Here is a short excerpt from my forthcoming book on software architecture:
Over time, a team understands increasingly well how a system should be designed. This is true regardless of which kind of process a team follows (e.g., waterfall or iterative processes). In the beginning, they know and understand less. After some work (design, prototyping, iterations, etc.) they have better grounded opinions on suitable designs.
Once they recognize that their code does not represent the best design (e.g., by detecting code smells), they have two choices. One is to ignore the divergence, which yields technical debt. If allowed to accumulate, the system will become a Big Ball of Mud. The other is to refactor the code, which keeps it maintainable. This second option is well described by Brian Foote and William Opdyke in their patterns on software lifecycle.

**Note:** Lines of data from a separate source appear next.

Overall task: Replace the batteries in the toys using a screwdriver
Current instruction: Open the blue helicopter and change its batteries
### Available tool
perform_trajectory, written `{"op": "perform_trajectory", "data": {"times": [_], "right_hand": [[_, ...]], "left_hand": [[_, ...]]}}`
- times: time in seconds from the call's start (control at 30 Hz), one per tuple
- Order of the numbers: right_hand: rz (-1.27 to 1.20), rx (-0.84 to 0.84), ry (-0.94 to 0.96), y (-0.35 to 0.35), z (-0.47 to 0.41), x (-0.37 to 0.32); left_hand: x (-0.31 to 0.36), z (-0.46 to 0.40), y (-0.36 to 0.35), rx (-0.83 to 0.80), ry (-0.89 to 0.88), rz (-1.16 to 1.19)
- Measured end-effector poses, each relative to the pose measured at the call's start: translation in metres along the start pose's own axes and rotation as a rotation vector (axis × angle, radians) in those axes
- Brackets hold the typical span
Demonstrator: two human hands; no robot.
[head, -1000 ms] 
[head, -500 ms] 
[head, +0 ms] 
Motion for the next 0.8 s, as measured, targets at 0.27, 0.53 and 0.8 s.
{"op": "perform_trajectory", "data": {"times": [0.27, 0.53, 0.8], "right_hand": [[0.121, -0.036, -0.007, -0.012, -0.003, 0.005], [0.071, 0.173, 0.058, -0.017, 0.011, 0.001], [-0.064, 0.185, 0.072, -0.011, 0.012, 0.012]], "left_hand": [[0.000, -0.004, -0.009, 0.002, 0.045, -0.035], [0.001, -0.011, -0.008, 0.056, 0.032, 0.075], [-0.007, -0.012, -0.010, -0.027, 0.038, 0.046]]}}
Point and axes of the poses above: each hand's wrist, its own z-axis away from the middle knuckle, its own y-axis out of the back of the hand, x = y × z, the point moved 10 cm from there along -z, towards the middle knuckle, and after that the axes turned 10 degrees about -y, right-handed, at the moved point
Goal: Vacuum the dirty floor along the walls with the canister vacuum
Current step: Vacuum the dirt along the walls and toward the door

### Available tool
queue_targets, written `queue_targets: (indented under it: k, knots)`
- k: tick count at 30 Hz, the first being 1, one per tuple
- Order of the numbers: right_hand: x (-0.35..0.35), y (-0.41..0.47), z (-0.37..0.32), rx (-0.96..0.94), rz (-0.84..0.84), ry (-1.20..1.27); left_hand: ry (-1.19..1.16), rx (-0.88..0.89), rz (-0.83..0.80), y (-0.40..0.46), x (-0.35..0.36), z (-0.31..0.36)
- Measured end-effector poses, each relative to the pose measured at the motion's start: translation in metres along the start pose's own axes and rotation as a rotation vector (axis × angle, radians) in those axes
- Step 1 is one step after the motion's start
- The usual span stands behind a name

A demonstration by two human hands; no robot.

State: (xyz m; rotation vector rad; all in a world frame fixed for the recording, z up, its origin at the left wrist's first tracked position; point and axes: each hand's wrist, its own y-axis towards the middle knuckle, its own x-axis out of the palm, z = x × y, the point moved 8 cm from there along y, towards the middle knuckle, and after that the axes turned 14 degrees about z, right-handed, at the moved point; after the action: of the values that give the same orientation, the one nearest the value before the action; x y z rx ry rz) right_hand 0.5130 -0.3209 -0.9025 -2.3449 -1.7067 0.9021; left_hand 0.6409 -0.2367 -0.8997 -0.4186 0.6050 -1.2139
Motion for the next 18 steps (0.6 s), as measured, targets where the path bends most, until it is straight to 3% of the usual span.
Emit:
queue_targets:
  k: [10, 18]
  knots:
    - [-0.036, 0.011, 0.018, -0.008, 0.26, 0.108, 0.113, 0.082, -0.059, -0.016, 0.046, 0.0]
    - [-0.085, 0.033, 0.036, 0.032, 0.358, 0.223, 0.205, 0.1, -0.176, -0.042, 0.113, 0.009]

Refactoring, by definition, means re-design and its scale can vary. Sometimes the refactorings involve just a handful of objects or some localized code. But other times it involves more sweeping architectural changes, called architecture refactoring. Since little published guidance exists, architectural refactoring is generally performed ad hoc.
h2. Example: Rackspace
The Rackspace company manages hosted computers that serve email. Customers will call up for help when they experience problems. To help the customer, Rackspace must search the log files that record what has happened during email processing. Because the volume of emails they handle kept increasing, Rackspace built three systems to handle the customer queries.
The first version of the program was simple. There were already dozens of email servers generating log files. Rackspace wrote a script that would use ssh to connect to each machine and execute a grep query on the mail log file. Engineers could control the search results by adjusting the grep query.
This version initially worked well, but over time the number of searches increased and the overhead of running those searches was noticeable on the email servers. Also, it required an engineer to perform the search rather than a support tech.
The second version addressed the drawbacks of the first version by moving the log data off of the email servers and by making it searchable by support techs. Every few minutes, each email server would send its recent log data to a central machine where it was loaded into a relational database. Support techs had access to the database data via a web-based interface.
Rackspace was now handling hundreds of email servers so the volume of log data was significant. Their challenge was to get the log data into the database as quickly and efficiently as possible. They settled on bulk record insertion into merge tables, which enabled loading of the data in only two or three minutes. Only three days of logs were kept so that the database size would not hinder performance.
This system too encountered problems. The database server was a single machine and, because of the constant loading of data and heavy query volume, it was pushed to its limit with heavy CPU and disk loads. Wildcard searches were prohibited because of the extra load they put on the server. As the amount of log data grew, searches became slower. The server encountered seemingly random failures that were increasingly frequent. Dropped log data was gone forever since it was not backed up. These problems led to a loss of confidence in the system.
The third version addressed the drawbacks of the first by saving log data into a distributed file system and by parallelizing the indexing of log data. Instead of running on a single powerful machine, it uses ten commodity machines. Log data from the email servers is streamed into the Hadoop Distributed File System which keeps three copies of everything on different disks. At the time of their report, it had over six terabytes of data spanning thirty disk drives, which represents six months of search indexes.
Indexing is performed using Hadoop, which divides (or “maps”) the input data, schedules it to be indexed in jobs, then combines (or “reduces”) the partial results into a complete index. Jobs run every ten minutes and take about five minutes to complete, so index results are about fifteen minutes stale. Rackspace is able to index over 140 gigabytes of log data per day and has executed over 150,000 jobs since they started the system.
As in the second system, support techs have access via a web interface much like a web search engine interface. Query results are available within seconds. When engineers think up new questions about the data, they can write a new kind of job and have their answer within a few hours.
This example is best thought of as architecture refactoring. Each refactoring of the architecture was precipitated by a pressing failure risk. Object-level refactorings take a negligible amount of time and therefore need little justification, so you should just go ahead and rename that variable to be more expressive of its intent. An architecture refactoring is expensive, so it requires a significant risk to justify it.
Two important lessons are apparent. First, *design does not exclusively happen up-front*. It is often reasonable to spend time up-front making the best choices you can, but it is optimistic to think you know enough to get all those design decisions right. You should anticipate spending time designing after your project’s inception.
Second, *failure risk can guide architecture refactoring*. By the time it is implemented, nearly every system is out of date compared to the best thinking of its developers. That is, some technical debt exists. Perhaps, in hindsight, you wish you had chosen a different architecture. Risks can help you decide how bad it will be if you keep your current architecture.